Once we bought a house in Leavenworth, we did not get into the city as much as we used to. Missing the barbecue that we used to eat, I started experimenting. I had already come to learn that my stomach did not take kindly to food that was cooked outside over charcoal briquettes, so I decided to try cooking barbecue ribs in the oven.
The grocery store offered several options, including country style pork ribs, beef ribs, spare ribs, and baby back ribs. I prefer baby back ribs because of the flavor and because I can pick them up by the bone. My wife prefers country style pork ribs because of the amount and density of the meat and because they are boneless.
Through experience, I discovered that barbeque sauce baked in a Pyrex baking dish is extremely difficult to remove when washing the dish by hand. Even the dishwasher cannot complete the task. I started coating two baking dishes with tin foil, making it possible to simply remove the tinfoil before placing the baking dishes in the dishwasher once these dishes have cooled. To ensure that each dish is completely covered, it is necessary to use two sheets of tin foil, one lengthwise and one widthwise, and to fold the excess over the edges.

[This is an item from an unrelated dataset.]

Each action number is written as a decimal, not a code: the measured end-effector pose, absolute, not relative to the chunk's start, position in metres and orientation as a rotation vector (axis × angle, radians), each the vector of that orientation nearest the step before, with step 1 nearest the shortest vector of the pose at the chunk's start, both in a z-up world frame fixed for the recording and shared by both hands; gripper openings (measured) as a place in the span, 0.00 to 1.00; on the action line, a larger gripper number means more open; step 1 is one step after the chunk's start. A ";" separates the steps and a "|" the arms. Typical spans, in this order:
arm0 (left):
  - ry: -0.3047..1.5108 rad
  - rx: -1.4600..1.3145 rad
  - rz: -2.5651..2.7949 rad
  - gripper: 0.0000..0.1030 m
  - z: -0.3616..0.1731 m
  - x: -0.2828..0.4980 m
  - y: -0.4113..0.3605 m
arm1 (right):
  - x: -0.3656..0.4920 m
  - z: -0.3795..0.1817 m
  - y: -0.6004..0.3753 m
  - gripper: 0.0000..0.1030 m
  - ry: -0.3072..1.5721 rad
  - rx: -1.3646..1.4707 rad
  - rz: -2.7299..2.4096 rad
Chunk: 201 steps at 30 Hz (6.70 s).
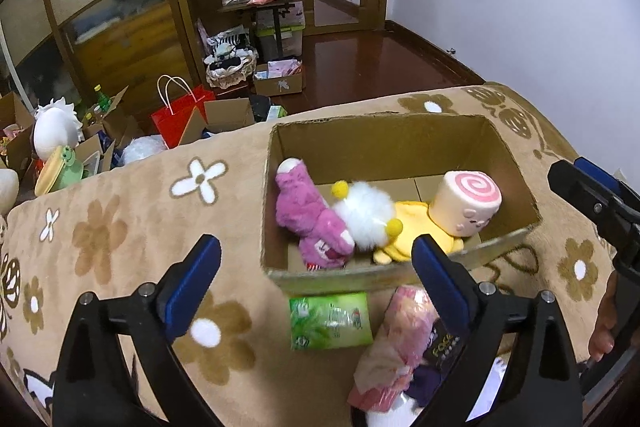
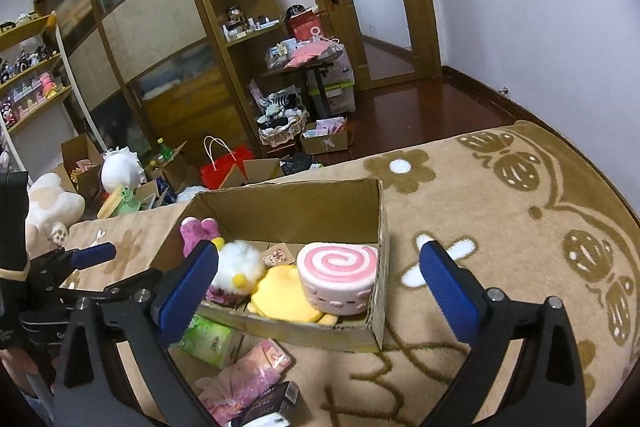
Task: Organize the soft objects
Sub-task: 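Open the left tool to drop the fluffy plush while the right tool drops the foam block, then move both tools back toward the items lying beside the box, then grasp the green tissue pack with the left tool while the right tool grasps the black box, then carry the tissue pack and black box over the box and release them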
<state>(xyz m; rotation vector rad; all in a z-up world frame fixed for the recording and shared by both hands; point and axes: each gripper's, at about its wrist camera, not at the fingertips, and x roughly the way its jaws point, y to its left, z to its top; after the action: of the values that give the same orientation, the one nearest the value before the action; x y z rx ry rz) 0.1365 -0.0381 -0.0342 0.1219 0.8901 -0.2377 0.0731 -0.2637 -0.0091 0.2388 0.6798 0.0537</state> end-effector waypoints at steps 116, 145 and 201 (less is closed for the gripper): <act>1.357 0.083 -0.239 0.71 -0.160 0.167 -0.024 | 0.049 -0.097 -0.225 0.36 1.091 0.220 -0.008; 0.735 0.088 -0.213 0.71 0.001 0.073 -0.009 | -0.006 0.007 -0.229 0.31 0.699 0.129 -0.044; 0.743 0.105 -0.204 0.71 -0.046 0.168 -0.037 | 0.095 -0.028 -0.229 0.31 0.652 0.133 0.092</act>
<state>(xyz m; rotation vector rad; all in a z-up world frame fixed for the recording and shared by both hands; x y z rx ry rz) 0.1678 -0.0374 -0.0457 0.1045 0.7431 -0.2038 0.0952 -0.2286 -0.0281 0.1328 0.6523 0.0920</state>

I preheat the oven to 350 degrees while I am preparing the baking dishes, laying out the ribs, and covering the ribs with sauce. Many of the recipes found online recommend 300 degrees. When pressed for time, I have upped the temperature to 375, but my personal preference is 350 degrees because it allows the meat to cook thoroughly. It is also the default setting for the oven whenever I press the bake button. Once the oven is ready, I place these baking dishes on the middle rack in the oven and let the ribs cook for two and half to three hours. It is the kind of meal that requires a lot of time; it is a meal meant for a holiday, or a Sunday, or an occasion when a cold front has settled over the area.

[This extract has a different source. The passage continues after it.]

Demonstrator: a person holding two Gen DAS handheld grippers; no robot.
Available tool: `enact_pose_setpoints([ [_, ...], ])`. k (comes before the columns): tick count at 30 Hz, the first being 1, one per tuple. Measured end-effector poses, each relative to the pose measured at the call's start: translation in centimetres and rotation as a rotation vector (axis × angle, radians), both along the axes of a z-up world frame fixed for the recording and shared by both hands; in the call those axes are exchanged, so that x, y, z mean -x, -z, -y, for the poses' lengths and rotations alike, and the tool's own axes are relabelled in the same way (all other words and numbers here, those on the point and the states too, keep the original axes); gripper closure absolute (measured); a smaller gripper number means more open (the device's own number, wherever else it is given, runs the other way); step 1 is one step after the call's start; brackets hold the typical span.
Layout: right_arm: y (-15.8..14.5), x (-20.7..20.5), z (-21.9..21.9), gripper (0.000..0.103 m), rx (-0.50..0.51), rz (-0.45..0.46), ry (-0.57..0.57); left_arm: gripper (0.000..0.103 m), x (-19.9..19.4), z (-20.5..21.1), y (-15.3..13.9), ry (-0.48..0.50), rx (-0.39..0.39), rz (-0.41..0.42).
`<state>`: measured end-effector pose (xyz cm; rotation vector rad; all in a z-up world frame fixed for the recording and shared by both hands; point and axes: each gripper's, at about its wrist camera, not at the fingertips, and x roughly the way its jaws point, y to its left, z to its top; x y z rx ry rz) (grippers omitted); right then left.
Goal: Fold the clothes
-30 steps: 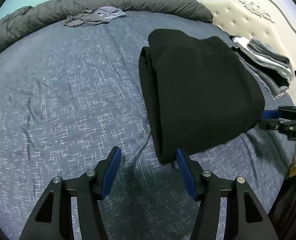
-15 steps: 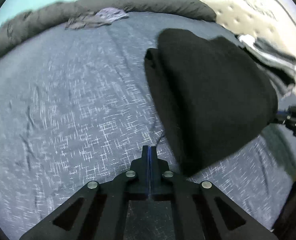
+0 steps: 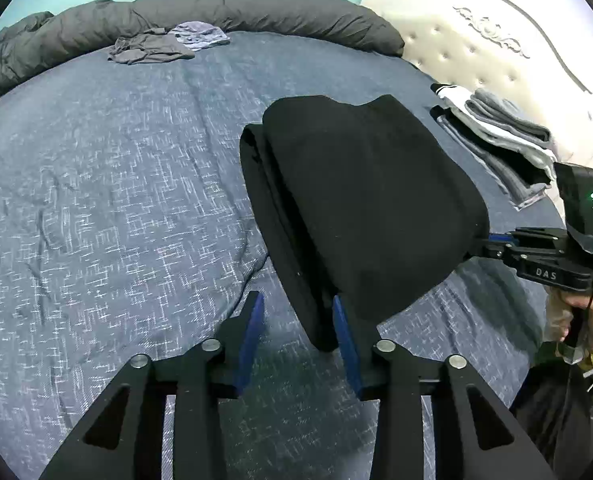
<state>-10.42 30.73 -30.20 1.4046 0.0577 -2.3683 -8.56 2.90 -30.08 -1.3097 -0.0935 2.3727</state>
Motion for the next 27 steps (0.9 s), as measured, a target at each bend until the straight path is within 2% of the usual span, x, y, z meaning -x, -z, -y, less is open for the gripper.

I have nothing else to do while the ribs cook. Leaving the house is not recommended because of the fire hazard. I usually head off to my home office to grade. After about two and half hours, the meat has pulled back from the bones, if I am cooking baby back ribs, and has turned a light brown (although as a color-blind person I can only approximate). The smell of cooked ribs starts to waft through the house after only an hour. Our cats go a little crazy as the meat is cooking and pester us for scraps as we eat dinner.
A meal in a restaurant, while convenient, cannot usually compare to what I can find at home. Ribs purchased at the Wyandot now remind me of eating beef jerky. I cannot see myself ever entering the new Hayward’s. Although I hate to brag, the ribs that I make at home are much better than what I can get elsewhere and for much less money.